A.B.: The philosophical project I am preoccupied with at the moment deals with the question of the meaning of being. I argue that the key philosophical question is the question of the meaning of existence, yet the way Martin Heidegger, Albert Camus, J.-P. Sartre and other so called existentialists deal with Seinsfrage is philosophically unconvincing and needs to be posed in terms of or within Aristotelian teleology. Therefore I would like to ask how you – an influential critical theorist and/or Neo-Marxist – would go about the question the meaning of human existence. Given that a number of analytical philosophers have argued that the question ‘what is the meaning of life?’ is a bogus question, how would you attempt to answer it?

A.D.: When I was younger it was an enormous relief to reject the question of the meaning of human life, which has a very religious character, as a pseudo-question. In the end the question assumes an instance through which one could measure such a meaning. But there exists no God, no world-historical aim that could give our lives a meaning. People get murdered for no reason, the Jews in the Holocaust, children die from hunger. But that precisely what is awful about it: that every single living being will be destroyed and that there is no consolation. Life is concrete: friends, children, working together, understanding the world and forming it together with others, the joy in something: a plant, a house, a falling hair, a scent. We know from semiological research that and how meaning is created. That is why we are able to understand and shape what we associate with meaning as a concrete praxis. However, there is a great danger that the spirit of positivism escalates if the question is rejected. Facts and technological implementations are then supposed to be the meaning of our lives. Then we are also asked not to expect more. That is why I was speaking against a naturalistic and technicistic understanding of science. It has another aspect though: meaning always creates an ideological additional value, which seduces us not to realize and understand our circumstances, ourselves, the other people in the concrete practices, but to give them more and more meaning. Meaning creates an imaginary, a whole, that doesn’t exist in this way. So we always have to fight for the meaning, we have to correct it. Some terms tend more to create such an imaginary than others. But no term can be without meaning.

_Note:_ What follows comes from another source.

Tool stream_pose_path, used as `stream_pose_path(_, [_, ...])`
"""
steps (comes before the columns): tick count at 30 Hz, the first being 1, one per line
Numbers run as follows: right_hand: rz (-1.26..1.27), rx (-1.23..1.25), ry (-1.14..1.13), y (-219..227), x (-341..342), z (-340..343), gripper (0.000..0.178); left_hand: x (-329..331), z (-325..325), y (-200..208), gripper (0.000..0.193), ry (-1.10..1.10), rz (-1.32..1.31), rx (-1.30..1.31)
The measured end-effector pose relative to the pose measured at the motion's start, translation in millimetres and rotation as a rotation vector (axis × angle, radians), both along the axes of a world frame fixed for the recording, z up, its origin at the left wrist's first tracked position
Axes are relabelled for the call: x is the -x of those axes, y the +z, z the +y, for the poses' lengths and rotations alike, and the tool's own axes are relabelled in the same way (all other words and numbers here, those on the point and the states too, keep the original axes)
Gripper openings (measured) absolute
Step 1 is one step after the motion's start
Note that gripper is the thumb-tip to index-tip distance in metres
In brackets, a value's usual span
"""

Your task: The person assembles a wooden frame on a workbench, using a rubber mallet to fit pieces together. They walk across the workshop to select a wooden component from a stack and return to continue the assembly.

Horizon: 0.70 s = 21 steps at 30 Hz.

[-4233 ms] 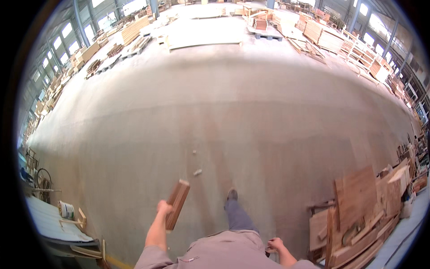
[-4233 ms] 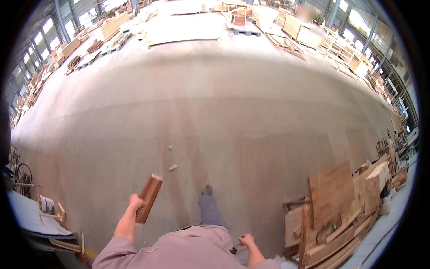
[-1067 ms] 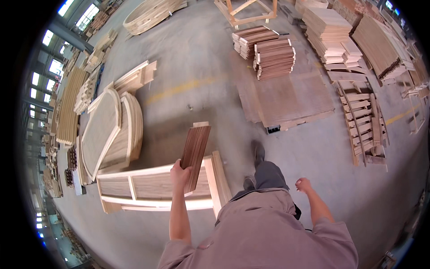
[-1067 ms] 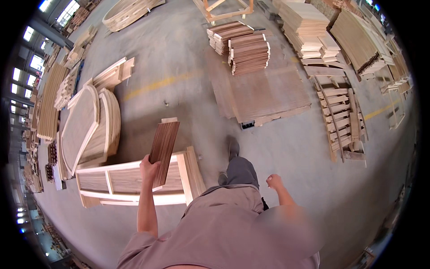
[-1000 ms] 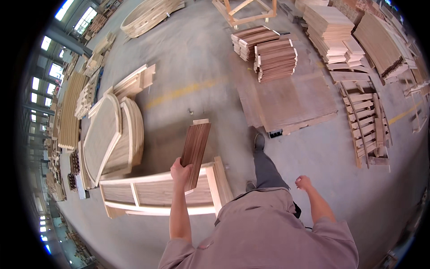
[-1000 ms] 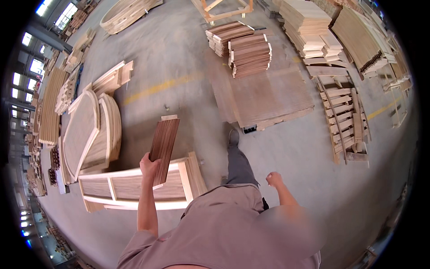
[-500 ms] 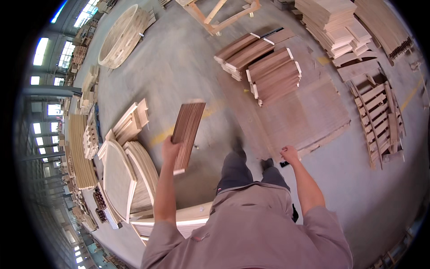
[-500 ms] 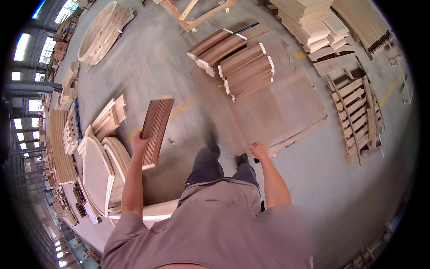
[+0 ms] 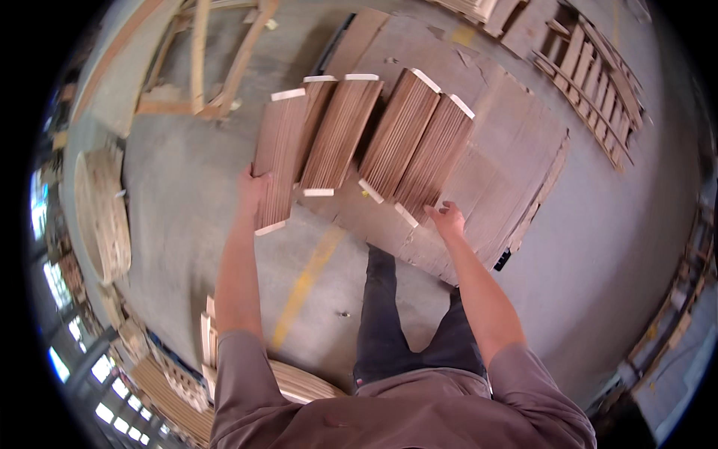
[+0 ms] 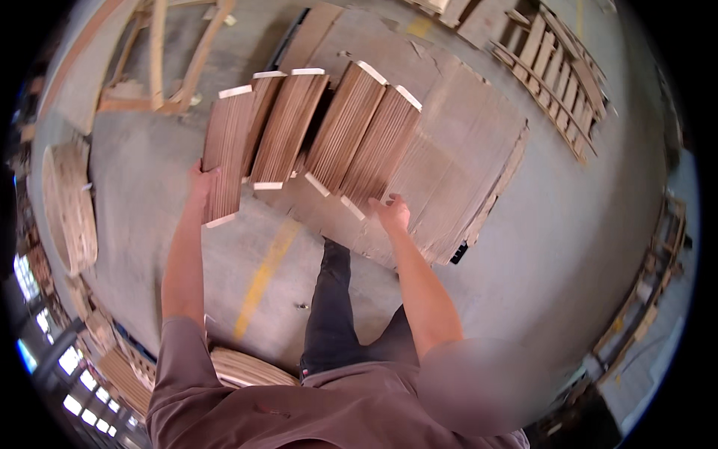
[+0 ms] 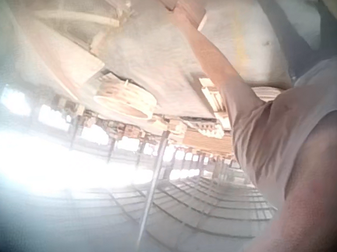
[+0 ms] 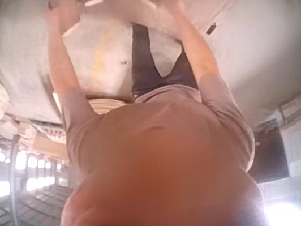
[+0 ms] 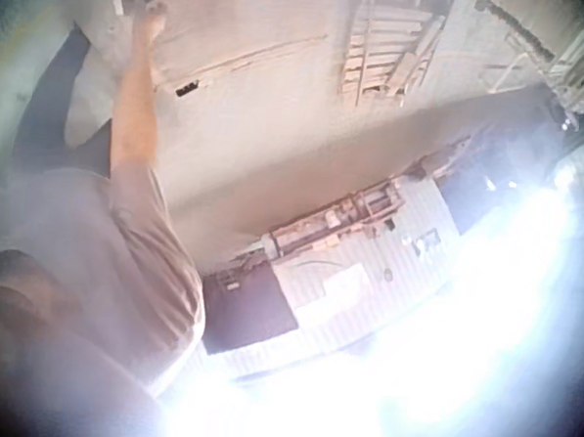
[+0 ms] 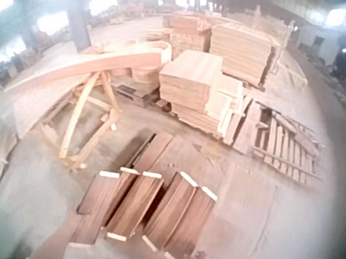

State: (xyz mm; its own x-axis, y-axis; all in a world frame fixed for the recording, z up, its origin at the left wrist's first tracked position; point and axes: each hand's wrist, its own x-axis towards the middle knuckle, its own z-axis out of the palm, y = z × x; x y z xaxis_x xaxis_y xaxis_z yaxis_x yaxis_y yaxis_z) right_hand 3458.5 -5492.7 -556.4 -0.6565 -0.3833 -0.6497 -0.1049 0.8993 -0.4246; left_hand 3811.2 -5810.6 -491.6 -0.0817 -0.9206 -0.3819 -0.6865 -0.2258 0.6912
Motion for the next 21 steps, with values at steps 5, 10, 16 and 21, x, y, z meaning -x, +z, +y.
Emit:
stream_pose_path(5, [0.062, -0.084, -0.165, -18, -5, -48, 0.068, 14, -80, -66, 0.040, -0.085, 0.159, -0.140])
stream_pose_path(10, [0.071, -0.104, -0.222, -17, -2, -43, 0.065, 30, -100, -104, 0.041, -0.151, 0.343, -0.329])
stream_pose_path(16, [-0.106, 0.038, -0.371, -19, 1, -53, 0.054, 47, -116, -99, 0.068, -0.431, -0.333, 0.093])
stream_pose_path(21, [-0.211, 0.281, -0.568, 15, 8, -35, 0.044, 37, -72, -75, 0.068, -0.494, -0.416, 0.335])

That’s why the question is important. Even more: there is something emancipatory in it: we give our lives a particular meaning in terms that we share and work out with others. The meaning is always a meaning that is shared with others. Looking for the meaning in ones own existence claims to be more than only a function in the contemporary system: working, saving money, having sex and children, dying. Instead we are part of a chain and we should feel responsible for the everyday life we live in, for all our fellow human beings, the planet, and for the future generations. The question of the meaning of human life hence is a question of our concrete practices in relation to our fellow beings. Precisely because I myself argue completely anthropocentric, I have the opinion that to this question of meaning belongs also our relation to the non-human animals and the nature in a broader sense. It is the case today as in Marx’ times that the earth is not owned by anyone and that it is our task to bequeath it for future generations in a better condition. The inquiry after the meaning entails that we conceive ourselves as animals that live together with other animals. Precisely because the meaning is so precarious every individual existence deserves respect.


Originally published in Lithuanian popular science book
„Apie filosofijos ir meno prasmę“
(On The Meaning of Philosophy and Art).